Hours: Monday – Friday 11:30 am – 9:00 pm
Saturday 12-9 pm

Dear Hope Nation,

Before the pandemic, I really liked to travel. While I’ve written extensively about a couple trips to England, my favorite geography to visit is desert. I’m not a big God guy, but I will say I feel closest to my best self when I’m wandering the desert, whether Californian, Arizonan, Nevadan or, I suspect, any other flat, dry, sandy place. Although Coronavirus makes travel impossible, I’d love to visit Algeria or Morocco and head out into the Sahara for a week or two. Even more, though, I’ve always wanted to visit Madagascar’s southwestern desert region. If people think of Madagascar at all, they likely remember it as a huge island to the east of Mozambique. If people think of Madagascar at all, they likely remember a DreamWorks move from 15 years ago, a film which featured, as I recall, a racoon, a rat, a horse, two skunks and a camel falling overboard off a ship and landing on Madagascar. Hilarity ensued; I imagine.

Another reason I want to visit Madagascar is my fascination with Malagasy, the language spoken on the island. Malagasy, unlike the languages of mainland Africa, is descended from Indonesian. Imagine that, at some point in the distant past, folks from Indonesia may have set off on a journey of more than 4,500 miles across the Indian Ocean. (I know, I know, Smartypants, those original inhabitants could have hopscotched around the edges of the ocean, landing in India, the Arabian Peninsula and East Africa. Since we don’t know for sure, let me dream of Indonesian explorers in outrigger canoes traversing a transoceanic route.) However Malagasy got to Madagascar, the language contains some of the most beautiful, insightful and downright strange proverbs. For example:

“If it is not a boy it will be a girl,” says the fortune-teller.

A canoe does not know who is king. When it turns over, everyone gets wet.

Disgraced like a man whose own pet bites him.

A chicken that hatches a crocodile’s eggs is looking for trouble.

Don’t be so much in love that you can’t tell when it’s raining.

Don’t take a second mouthful before you have swallowed the first.

Don’t think there are no sharks because the water is calm.

From all the fish in the pot you can only make one soup.

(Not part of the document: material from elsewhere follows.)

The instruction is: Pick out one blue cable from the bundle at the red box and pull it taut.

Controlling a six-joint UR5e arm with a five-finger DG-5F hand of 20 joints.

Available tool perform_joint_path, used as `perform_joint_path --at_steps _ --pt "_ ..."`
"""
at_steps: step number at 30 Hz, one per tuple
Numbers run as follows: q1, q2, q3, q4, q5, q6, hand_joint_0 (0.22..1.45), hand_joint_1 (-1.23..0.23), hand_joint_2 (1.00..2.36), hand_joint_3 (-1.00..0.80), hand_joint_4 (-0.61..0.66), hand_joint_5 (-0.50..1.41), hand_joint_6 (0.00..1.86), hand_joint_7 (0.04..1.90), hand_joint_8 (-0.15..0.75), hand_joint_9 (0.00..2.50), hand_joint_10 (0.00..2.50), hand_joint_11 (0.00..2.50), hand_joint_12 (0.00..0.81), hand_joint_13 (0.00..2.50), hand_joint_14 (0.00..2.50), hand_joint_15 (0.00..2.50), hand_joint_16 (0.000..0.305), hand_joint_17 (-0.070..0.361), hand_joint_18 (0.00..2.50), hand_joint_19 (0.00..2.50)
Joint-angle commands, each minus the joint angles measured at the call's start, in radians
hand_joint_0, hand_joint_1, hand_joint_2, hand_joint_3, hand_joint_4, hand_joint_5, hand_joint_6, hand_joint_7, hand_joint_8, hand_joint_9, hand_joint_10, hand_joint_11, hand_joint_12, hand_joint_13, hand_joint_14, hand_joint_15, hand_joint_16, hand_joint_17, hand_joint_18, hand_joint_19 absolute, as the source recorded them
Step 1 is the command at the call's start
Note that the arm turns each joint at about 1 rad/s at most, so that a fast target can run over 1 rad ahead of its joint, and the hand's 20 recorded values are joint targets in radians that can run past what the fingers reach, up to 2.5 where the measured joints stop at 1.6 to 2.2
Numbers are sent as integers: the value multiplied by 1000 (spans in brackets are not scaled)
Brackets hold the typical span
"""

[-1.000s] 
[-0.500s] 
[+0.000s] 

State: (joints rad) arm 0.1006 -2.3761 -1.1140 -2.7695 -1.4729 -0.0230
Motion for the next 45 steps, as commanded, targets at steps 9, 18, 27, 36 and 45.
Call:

Govern a country as you would roast a crocodile on a spit.

A starving crocodile is never pleasant.

Advice is a stranger; if he’s welcome he stays for the night; if not, he leaves the same day.

An egg does not fight a rock.

As long as the mouse keeps still you can be sure that the cat stays on guard.

Be like the mouth and the hand: when the hand is hurt the mouth blows on it, when the mouth is hurt the hand rubs it.

By getting angry, you show you are wrong.

Cross in a crowd and the crocodile won’t eat you.

Distracted by what is far away, he does not see his nose.

Divorce a young woman and you make another man happy.

Do not be like a miser who saves for those who will bury him.

Do not kick away the canoe which helped you to cross the river.

Done in by his own trade like a water merchant in the rain.

Flatters, like rats, tickle and then bite.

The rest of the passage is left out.